UCIe is the open industry standard for die-to-die connectivity inside a package. Published in 2022 by a consortium including Intel, AMD, Arm, Qualcomm, Samsung, and TSMC, it defines the physical bumps, electrical signaling, and upper-layer protocol handshake that allow chiplets from different vendors to interoperate — the PCIe moment for the chiplet era.
Published March 2022
30+ Consortium Members
Up to 94 GB/s/mm (Advanced Pkg)
PCIe 6 + CXL 3 over D2D
Motivation
Why Chiplets? The End of the Monolithic Die
Moore's Law scaling costs are soaring and yield loss on large dies makes monolithic integration increasingly impractical for complex SoCs.
Yield Problem
Yield drops exponentially with die area. A 800 mm² monolithic GPU may yield 60%, but splitting it into two 400 mm² dies connected by UCIe can push combined yield above 85% — delivering far better wafer economics.
Process Node Mismatch
Compute cores benefit from leading-edge nodes (2 nm, 3 nm), but analog, SerDes, and memory controllers do not. Chiplets allow each function to use the optimal process — mix N3 logic with N16 analog, no compromise needed.
Reuse & Time-to-Market
A validated SRAM or PHY chiplet can be reused across multiple products. With UCIe standardization, chiplets from Chiplet IP vendor A can plug into a package designed by SoC vendor B without custom interface design — analogous to PCIe plug-and-play.
Bandwidth Wall
Off-package DRAM bandwidth (PCIe-attached) hits ~130 GB/s. On-package chiplet interconnects via UCIe achieve hundreds of GB/s with sub-pJ/bit energy — critical for AI accelerators that demand memory bandwidth in the terabytes-per-second range.
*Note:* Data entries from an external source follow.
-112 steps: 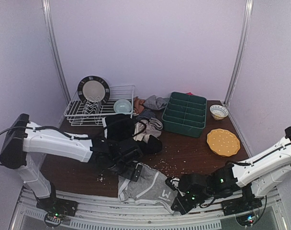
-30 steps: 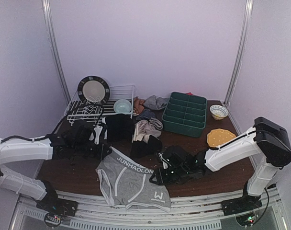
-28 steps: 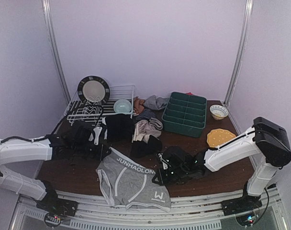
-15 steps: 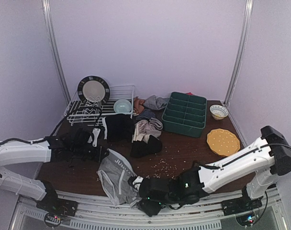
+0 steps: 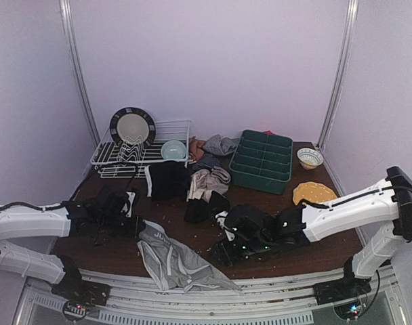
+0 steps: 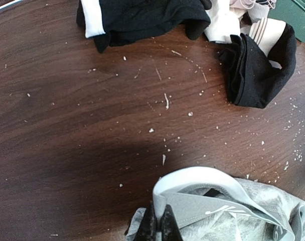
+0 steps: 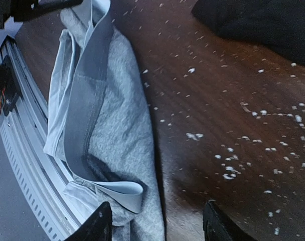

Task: Roll the underwear
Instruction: Adjust the underwear at the center of the board, then pick up the underwear from the center of the board.

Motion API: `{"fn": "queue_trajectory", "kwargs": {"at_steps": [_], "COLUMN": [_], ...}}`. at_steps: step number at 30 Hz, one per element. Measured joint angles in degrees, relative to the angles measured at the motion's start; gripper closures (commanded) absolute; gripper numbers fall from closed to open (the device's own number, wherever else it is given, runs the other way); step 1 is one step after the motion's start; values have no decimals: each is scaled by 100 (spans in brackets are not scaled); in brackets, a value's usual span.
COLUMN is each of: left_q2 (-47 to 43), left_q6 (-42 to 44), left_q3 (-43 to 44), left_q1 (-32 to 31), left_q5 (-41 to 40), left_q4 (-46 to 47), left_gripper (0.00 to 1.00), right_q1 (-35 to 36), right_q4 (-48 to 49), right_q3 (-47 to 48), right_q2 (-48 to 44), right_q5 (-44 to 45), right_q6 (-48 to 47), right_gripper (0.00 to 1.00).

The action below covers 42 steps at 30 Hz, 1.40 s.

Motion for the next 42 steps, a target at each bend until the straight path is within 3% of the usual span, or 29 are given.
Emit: {"fn": "queue_trajectory", "kwargs": {"at_steps": [5,12,22,27,33,39,40,42], "left_q2": [7,-2,-2,-28,-234,-127,-24,190], "left_q6": [-35,-37,-35,-22,31,61,66,76], "left_q3": [0,2,4,42,144,533,669,927], "left_q1": [0,0,0,0,-105,-728,-909,-1259], "left_q5": [-59,-101,-101,-96,76,120,83,4], "left_q4": [-28,-109,-109,-175,-382,-496,-535,-610], "left_gripper": [100,100,100,100,100,100,100,100], "right_q1": [94,125,125,125,133,151,160,188], "right_q4": [7,48,142,321,538,533,498,424], "right_q3": [516,573,719,522,-372,-1141,-1255,-1412], "right_q2": [953,1298,1587,1373,94,-1001,-1147,-1364], "right_q5": [-525,-1001,-1198,-1025,-372,153,210,258], "right_q6": [-42,-79,-105,-66,155,435,487,595], "right_gripper": [39,44,92,100,100,100,97,74]}}
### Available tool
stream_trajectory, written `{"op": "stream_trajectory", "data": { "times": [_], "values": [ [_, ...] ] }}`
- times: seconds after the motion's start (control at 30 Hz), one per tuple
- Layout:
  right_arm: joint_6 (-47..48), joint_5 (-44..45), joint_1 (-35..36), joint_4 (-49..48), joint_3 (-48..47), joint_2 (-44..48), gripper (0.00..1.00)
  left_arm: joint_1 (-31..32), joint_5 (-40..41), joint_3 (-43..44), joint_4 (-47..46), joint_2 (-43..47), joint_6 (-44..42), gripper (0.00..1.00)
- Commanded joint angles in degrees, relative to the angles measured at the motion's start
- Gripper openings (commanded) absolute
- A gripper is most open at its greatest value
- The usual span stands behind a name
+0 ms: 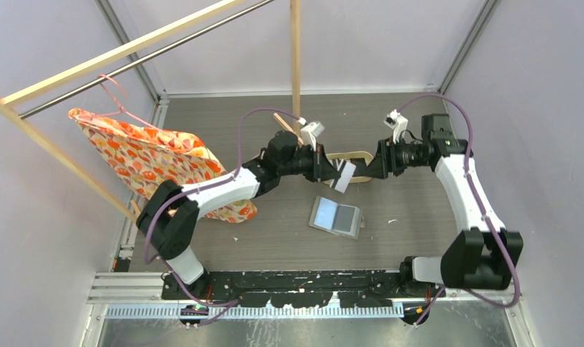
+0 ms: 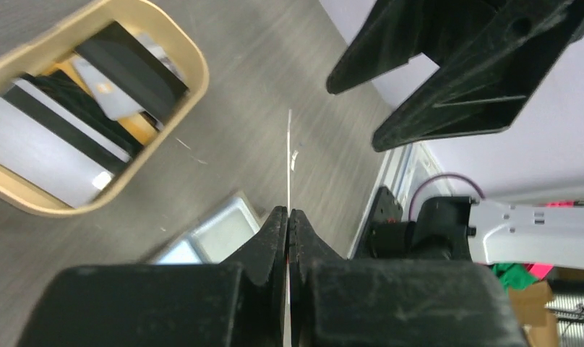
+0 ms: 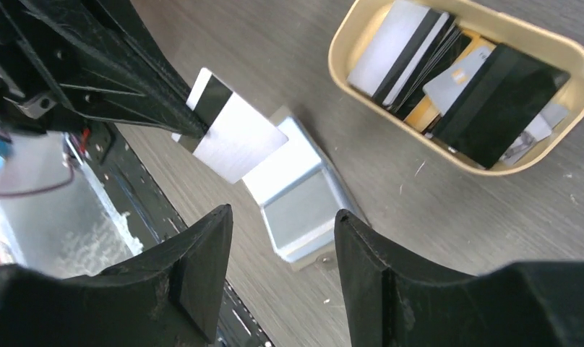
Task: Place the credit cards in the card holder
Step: Insert the credit card into the card holder.
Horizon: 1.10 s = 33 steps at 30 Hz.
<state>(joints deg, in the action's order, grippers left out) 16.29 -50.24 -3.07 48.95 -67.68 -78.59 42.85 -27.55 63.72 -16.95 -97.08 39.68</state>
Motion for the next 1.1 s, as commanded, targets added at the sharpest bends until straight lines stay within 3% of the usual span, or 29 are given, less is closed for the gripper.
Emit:
{"op": "stream_trajectory", "data": {
  "times": [0.0, 0.1, 0.27, 0.47, 0.77, 1.07],
  "values": [
    [9.6, -0.7, 0.1, 1.0, 7.9, 9.4, 0.57, 5.0, 4.2, -3.2, 9.8, 7.7, -9.6, 0.00],
    [15.2, -3.2, 1.4, 1.4, 13.4, 12.6, 0.47, 7.0, 6.2, -8.2, 8.5, 10.9, -8.0, 0.00],
    [22.3, 2.6, 8.9, 3.5, 15.9, 10.3, 0.30, 8.1, 7.1, -18.3, -1.0, 12.6, -1.9, 0.00],
    [28.1, 12.7, 19.6, 0.6, 18.6, 3.9, 0.22, 8.5, 6.8, -21.2, -4.8, 9.8, -1.2, 0.00],
    [24.5, 21.6, 24.9, -5.4, 18.4, -2.6, 0.18, 8.4, 8.6, -21.8, -10.4, 5.9, 0.8, 0.00],
    [23.7, 26.6, 25.5, -6.7, 18.8, -5.0, 0.18, 6.4, 9.7, -22.9, -16.2, 1.4, 6.6, 0.00]
  ]
}}
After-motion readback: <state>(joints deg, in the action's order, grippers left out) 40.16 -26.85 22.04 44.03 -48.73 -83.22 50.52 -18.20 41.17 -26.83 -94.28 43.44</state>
Real-world adoption: AMD's EPYC "Genoa" uses chiplets (CCDs + IOD) connected by internal Infinity Fabric. Intel's Ponte Vecchio GPU uses 47 chiplets with EMIB and Foveros. UCIe standardizes the interface so future chiplets from any vendor can interoperate.
Key Numbers
UCIe at a Glance
2022
UCIe 1.0 Published
30+
Consortium Members
16
GB/s/mm (Standard Pkg)
94
GB/s/mm (Advanced Pkg)
3
Protocol Layers (PCIe/CXL/Stream)
<1
pJ/bit (Advanced Pkg target)
System View
Chiplet Package Architecture
Multiple dies sit side-by-side on an interposer or organic substrate. UCIe bumps bridge the die-to-die gap at the package level — all within a single IC package.
Fig 1 — Three chiplets on a common package substrate, connected by UCIe die-to-die links. Each chiplet can be manufactured on a different process node.
Architecture
UCIe 3-Layer Stack
UCIe mirrors the layered philosophy of PCIe — each layer has a well-defined responsibility and a standardized interface to the layer above and below.
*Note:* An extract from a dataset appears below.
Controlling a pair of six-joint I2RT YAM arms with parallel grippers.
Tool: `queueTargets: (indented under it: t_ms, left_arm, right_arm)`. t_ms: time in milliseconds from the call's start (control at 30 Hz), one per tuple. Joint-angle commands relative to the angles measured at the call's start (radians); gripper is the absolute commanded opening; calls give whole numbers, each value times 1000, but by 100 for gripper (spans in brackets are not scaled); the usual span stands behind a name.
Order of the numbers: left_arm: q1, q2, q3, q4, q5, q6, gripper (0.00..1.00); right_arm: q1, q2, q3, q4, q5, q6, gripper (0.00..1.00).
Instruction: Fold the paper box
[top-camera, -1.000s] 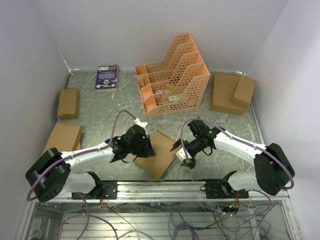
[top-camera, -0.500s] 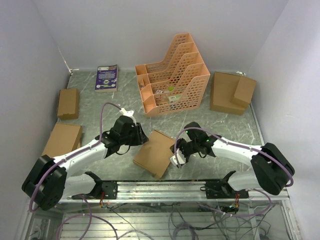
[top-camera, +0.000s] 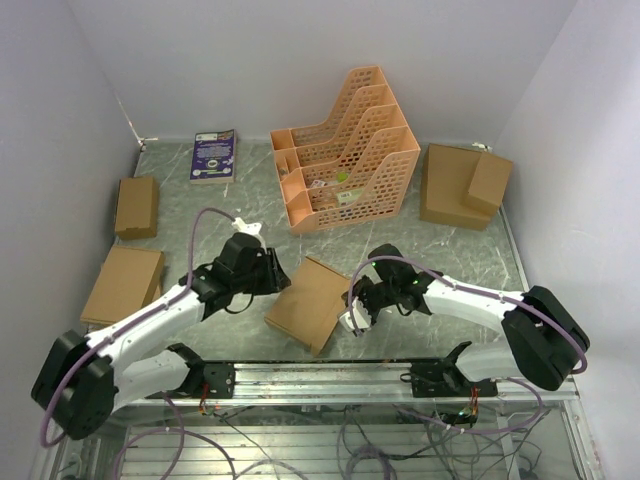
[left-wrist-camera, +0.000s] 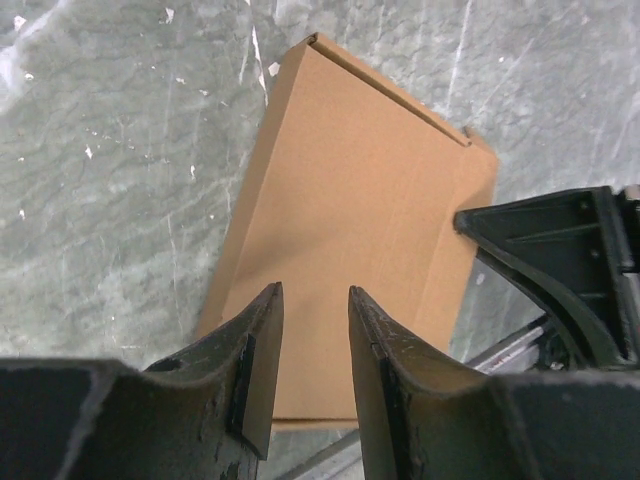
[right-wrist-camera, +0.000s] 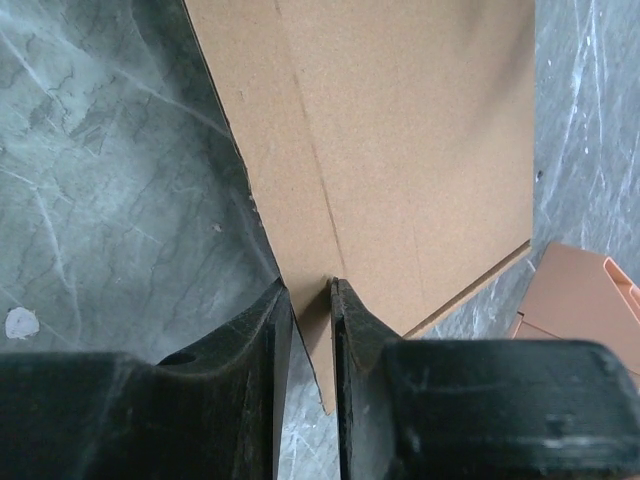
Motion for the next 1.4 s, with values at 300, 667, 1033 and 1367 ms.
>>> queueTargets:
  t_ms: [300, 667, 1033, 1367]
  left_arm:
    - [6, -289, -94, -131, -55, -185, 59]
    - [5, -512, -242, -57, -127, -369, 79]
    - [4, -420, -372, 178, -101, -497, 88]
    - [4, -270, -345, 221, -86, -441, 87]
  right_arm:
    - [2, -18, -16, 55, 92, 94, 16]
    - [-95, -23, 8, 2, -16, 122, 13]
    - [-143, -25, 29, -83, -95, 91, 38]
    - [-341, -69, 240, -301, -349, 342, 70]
Fig 2 — UCIe 3-layer stack. FDI (Flit-aware DIE Interface) separates the Protocol and D2D Adapter layers; RDI (Raw DIE Interface) separates the D2D Adapter and Physical layers. These interfaces enable IP from different vendors to interoperate.
Protocol Layer
Hosts the upper-level protocol: PCIe 5.0/6.0, CXL 2.0/3.0, or a raw Streaming interface. Responsible for generating and terminating protocol packets (TLPs for PCIe, flits for CXL/PCIe 6.0). This layer is protocol-aware and talks to the D2D Adapter via the FDI.
Die-to-Die (D2D) Adapter
The intelligence of the UCIe stack. Handles link training and initialization, lane scrambling (PRBS-based), optional FEC (Reed-Solomon), retiming for clock domain crossing, cyclic redundancy check, and credit-based flow control between dies. Connects to PHY via RDI.
Physical Layer
The bump interface and analog signaling circuitry. Defines bump pitch (25 µm standard, ≤10 µm advanced), differential AC-coupled signaling, forwarded clock distribution, and the bump map layout. The PHY is the only layer that differs between Standard and Advanced packaging.
FDI & RDI Interfaces
FDI (Flit-aware DIE Interface) is the logical boundary between Protocol and D2D Adapter — passes flits and link management signals. RDI (Raw DIE Interface) is the boundary between D2D Adapter and Physical Layer. Both are standardized, enabling separate sourcing of protocol IP and PHY IP.
Packaging
Standard Package vs Advanced Package
UCIe defines two physical packaging tiers. The bump pitch dictates bandwidth density and determines which packaging technology is required.
Fig 3 — Standard Package (25 µm bump pitch) vs Advanced Package (≤10 µm). Smaller pitch means more bumps per mm, yielding ~6× higher bandwidth density. Advanced packages require silicon interposers, EMIB, or hybrid bonding technology.
Standard Package
Conventional organic substrate or leadframe
Bump pitch: 25 µm
Bandwidth density: up to 16 GB/s/mm
Max data rate: 16 GT/s per bump
Packaging: FCBGA, organic substrates
Cost: lower — uses mature packaging infra
Use cases: chiplets with moderate bandwidth needs, mainstream SoCs
Advanced Package
Silicon interposer, EMIB, or hybrid bonding
Bump pitch: ≤10 µm (hybrid bonding: ~1 µm)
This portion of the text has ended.